INTERVIEW EXPRESS
Stéphane Lathion
SPÉCIALISTE DE L’ISLAM
– Le président de la Coordination des organisations islamiques de Suisse réclame des carrés confessionnels musulmans dans les cimetières. Cette revendication est-elle ancienne?
– C’est une demande récurrente, à l’échelon local, mais encore limitée. Dans les faits, 90% des Albanais, des Turcs et des Bosniaques, qui constituent l’écrasante majorité des musulmans de Suisse, font toujours rapatrier les dépouilles de leurs proches, y compris ceux qui ne vont pas régulièrement à la mosquée.
– N’est-ce pas justement parce que la Suisse compte peu de carrés confessionnels?

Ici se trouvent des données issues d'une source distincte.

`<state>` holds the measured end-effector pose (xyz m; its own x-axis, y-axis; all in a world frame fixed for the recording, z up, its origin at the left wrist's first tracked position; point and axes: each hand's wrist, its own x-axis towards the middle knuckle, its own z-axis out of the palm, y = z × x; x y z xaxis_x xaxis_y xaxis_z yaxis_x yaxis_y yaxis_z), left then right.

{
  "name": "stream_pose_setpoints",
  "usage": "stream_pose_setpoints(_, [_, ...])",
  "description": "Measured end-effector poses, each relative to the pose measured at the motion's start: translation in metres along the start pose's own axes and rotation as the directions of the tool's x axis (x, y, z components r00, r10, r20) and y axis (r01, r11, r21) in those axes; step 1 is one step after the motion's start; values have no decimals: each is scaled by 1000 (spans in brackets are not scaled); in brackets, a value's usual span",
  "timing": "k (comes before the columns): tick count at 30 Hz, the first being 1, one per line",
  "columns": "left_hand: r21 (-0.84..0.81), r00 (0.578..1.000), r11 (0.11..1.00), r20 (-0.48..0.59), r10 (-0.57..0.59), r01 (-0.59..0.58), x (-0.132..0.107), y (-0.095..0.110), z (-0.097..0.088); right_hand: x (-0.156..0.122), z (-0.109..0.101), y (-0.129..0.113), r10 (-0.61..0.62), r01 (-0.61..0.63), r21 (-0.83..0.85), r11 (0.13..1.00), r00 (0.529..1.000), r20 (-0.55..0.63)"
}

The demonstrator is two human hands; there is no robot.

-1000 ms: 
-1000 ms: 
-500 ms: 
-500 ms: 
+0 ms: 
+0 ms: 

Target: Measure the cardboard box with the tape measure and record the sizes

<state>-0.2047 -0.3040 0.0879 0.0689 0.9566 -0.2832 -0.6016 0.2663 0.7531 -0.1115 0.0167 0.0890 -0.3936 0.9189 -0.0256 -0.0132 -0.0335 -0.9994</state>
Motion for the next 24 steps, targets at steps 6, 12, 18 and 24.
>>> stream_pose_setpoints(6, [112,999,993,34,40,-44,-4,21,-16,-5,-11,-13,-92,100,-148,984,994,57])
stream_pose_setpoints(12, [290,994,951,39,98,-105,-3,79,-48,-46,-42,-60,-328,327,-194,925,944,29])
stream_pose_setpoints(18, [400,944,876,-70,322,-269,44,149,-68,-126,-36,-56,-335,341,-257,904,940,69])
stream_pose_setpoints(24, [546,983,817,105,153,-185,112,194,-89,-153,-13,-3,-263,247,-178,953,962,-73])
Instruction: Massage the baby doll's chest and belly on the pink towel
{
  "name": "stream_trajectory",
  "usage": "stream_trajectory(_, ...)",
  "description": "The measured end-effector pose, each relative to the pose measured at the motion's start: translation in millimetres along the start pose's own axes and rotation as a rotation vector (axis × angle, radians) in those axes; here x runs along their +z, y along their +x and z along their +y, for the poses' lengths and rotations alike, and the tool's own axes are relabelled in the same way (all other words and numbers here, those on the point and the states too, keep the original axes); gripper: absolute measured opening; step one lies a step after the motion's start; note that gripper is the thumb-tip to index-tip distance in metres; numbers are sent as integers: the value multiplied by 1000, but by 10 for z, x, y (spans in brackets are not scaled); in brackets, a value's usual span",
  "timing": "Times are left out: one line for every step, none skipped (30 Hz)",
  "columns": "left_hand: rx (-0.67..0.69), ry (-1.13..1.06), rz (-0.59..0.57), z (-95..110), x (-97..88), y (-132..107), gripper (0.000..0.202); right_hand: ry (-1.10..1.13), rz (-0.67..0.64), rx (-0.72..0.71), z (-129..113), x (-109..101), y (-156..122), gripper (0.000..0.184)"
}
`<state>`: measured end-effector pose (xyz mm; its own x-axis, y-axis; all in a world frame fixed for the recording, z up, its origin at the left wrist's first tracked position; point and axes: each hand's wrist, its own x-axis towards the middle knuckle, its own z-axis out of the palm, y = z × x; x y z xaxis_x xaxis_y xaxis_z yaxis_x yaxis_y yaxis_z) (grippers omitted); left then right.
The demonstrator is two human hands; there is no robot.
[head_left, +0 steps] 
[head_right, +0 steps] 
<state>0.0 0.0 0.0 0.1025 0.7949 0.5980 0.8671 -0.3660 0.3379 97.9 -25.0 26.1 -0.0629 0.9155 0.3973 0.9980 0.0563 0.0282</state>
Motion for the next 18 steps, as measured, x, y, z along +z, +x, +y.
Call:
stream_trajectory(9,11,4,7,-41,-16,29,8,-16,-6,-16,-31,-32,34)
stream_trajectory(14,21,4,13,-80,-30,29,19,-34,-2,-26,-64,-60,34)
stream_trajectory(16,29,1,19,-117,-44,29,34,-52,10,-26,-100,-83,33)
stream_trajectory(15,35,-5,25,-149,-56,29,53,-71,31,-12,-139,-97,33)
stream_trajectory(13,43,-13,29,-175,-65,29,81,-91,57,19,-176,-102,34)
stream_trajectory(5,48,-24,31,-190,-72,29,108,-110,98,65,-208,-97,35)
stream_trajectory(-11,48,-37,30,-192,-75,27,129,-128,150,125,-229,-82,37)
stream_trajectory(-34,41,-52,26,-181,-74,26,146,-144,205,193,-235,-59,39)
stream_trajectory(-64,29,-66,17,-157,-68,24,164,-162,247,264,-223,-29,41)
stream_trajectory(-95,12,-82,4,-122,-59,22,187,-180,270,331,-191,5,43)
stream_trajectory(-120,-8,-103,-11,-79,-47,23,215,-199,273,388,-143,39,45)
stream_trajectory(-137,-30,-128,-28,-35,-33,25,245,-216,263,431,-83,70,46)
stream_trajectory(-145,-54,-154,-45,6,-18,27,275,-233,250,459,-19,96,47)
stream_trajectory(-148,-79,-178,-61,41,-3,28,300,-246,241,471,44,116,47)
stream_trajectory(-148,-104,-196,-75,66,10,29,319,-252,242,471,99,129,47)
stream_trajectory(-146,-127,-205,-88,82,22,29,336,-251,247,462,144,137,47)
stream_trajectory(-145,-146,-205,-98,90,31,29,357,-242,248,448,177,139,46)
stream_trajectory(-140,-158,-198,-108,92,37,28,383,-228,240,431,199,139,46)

– C’est surtout par attachement à la terre d’origine. Mais ce lien se distend au fil des générations, ce qui pourrait faire croître la demande de musulmans pour des lieux de sépulture appropriés en Suisse. Sans compter que le rapatriement des défunts coûte cher. Mais avec un peu de chance, on aurait pu laisser le problème se régler avant que la demande ne croisse. Même Genève et Neuchâtel, qui tiennent dur comme fer à la laïcité, ont trouvé une solution satisfaisante pour les deux parties! La démarche de Farhad Afshar est donc maladroite. Elle jette de l’huile sur le feu, trois mois après la votation sur les minarets.
– Les carrés confessionnels ne sont donc pas un problème aux yeux des principaux concernés?
– Les musulmans de Suisse aspirent avant tout à des lieux de culte décents. Ils ont surtout besoin de se sentir mieux considérés. Un besoin que l’on comblera par l’éducation et l’information, pas en focalisant sur un problème qui n’en est pas un.
– Qu’en est-il dans les pays voisins?
– Dans la France laïque, un arrêté ministériel autorise les mairies à entrer en matière sur ce type de demandes. Une politique pragmatique se met donc en place. Car quelle meilleure preuve de l’enracinement des musulmans en Europe que leur volonté de se faire enterrer en terre «mécréante»? Ne mettons donc pas du religieux là où il n’y en a pas. Et trouvons des solutions pragmatiques, comme à Neuchâtel, qui respecte l’orientation du cercueil vers La Mecque voulue par les musulmans, mais leur impose le cercueil. Autre solution: leur permettre d’enterrer leurs morts rapidement, même si ce n’est pas dans les vingt-quatre?heures suivant le décès, comme le commande la coutume.
Stéphane Lathion vient de publier Islam et modernité. Identités entre mairie et mosquée, aux Editions Desclée de Brouwer.